Une situation qui a poussé les responsables au sein même de la coalition gouvernementale allemande à appeler à mettre fin au plus vite à l'intervention allemande, du moins au Mali. De telles déclarations ont été faites récemment dans ce sens par Joe Weingarten du SPD et Marcus Faber (FDP) dans le journal die Welt.

Ne pas prêter le flanc aux Russes

Mais pour la cheffe de la diplomatie allemande du parti des Verts, il n'est pas encore question d'abandonner. Quitter le Mali serait synonyme de prêter le flanc aux Russes, à en croire Agnieszka Brugger, la vice-présidente du groupe parlementaire des Verts au Bundestag.

"Nous observons comment des Etats comme la Chine, mais aussi et surtout la Russie, tentent depuis quelques années d'étendre leur influence dans toute l'Afrique, notamment dans la région du Sahel, Ce faisant, ils ne considèrent certainement pas en premier lieu les préoccupations de la population civile et ses besoins, mais sont très clairement en train d'étendre leur influence géopolitique dans la région", a-t-elle déclaré à la DW.

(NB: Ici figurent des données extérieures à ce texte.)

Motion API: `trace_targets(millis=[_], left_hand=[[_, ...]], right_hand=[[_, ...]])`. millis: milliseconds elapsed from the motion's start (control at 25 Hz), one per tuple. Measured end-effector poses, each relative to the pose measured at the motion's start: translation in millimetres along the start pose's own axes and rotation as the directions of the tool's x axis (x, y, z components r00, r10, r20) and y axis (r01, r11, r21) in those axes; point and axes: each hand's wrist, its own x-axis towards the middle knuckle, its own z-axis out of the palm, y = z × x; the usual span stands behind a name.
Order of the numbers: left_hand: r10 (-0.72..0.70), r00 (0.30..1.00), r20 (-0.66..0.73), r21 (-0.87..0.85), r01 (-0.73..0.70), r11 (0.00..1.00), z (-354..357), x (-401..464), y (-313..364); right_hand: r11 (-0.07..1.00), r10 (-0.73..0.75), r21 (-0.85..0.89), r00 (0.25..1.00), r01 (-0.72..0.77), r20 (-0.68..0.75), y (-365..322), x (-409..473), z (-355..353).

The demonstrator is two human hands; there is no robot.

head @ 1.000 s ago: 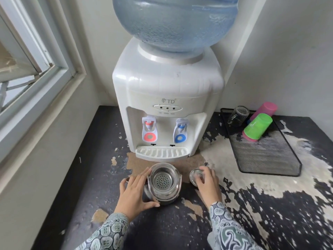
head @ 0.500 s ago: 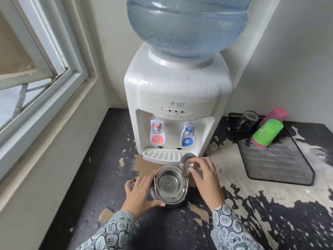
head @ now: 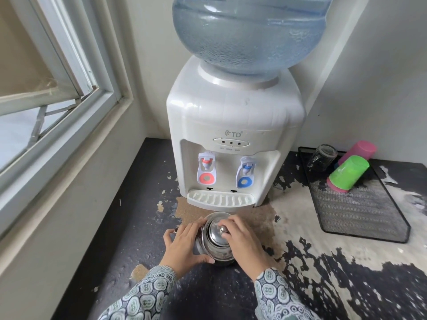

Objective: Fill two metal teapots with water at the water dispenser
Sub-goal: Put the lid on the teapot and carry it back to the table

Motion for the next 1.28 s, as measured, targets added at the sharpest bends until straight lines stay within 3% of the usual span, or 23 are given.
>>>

"Nous pouvons d'ores et déjà observer que les opérations russes dans le nord du Mali se déroulent avec un très grand manque d'égards" pour les populations civiles, a-t-elle ajouté.

Les activités du groupe de mercenaires russes Wagner, proche du Kremlin, sont particulièrement visées. Depuis l'arrivée des militaires au pouvoir à Bamako, Wagner est ainsi devenu officiellement un prestataire de services de sécurité sans mandat international.

Renforcer la coopération avec les pays du Sahel

Mais pour parvenir à une meilleure coopération avec le Mali ou les autres pays du Sahel, les pays occidentaux devraient arrêter de se focaliser sur la Russie. C'est du moins l'avis de Wendyam Sawadogo, chercheur au centre néerlandais de recherches sur les conflits Clingendael.

"Il ne s'agit pas aujourd'hui, diplomatiquement parlant, de s'opposer catégoriquement à l'extension de la coopération de ces pays avec d'autres partenaires. Mais voir plutôt comment eux, en tant que partenaires au développement depuis la nuit des temps, peuvent renforcer leurs propres relations avec ces pays, ce qui contribuera du même coup à légitimer et renforcer encore l'importance de leur présence", affirme le chercheur.

Dernièrement, l'engagement français au Sahel a fait l'objet de critiques, poussant la France à se retirer militairement du Mali.

Certains reprochent à l'ancienne puissance coloniale de couvrir ses propres intérêts économiques par son action militaire, notamment au Niger. Pour la diplomatie allemande, il s'agit de sortir de l'ombre française en misant sur une stratégie au niveau européen.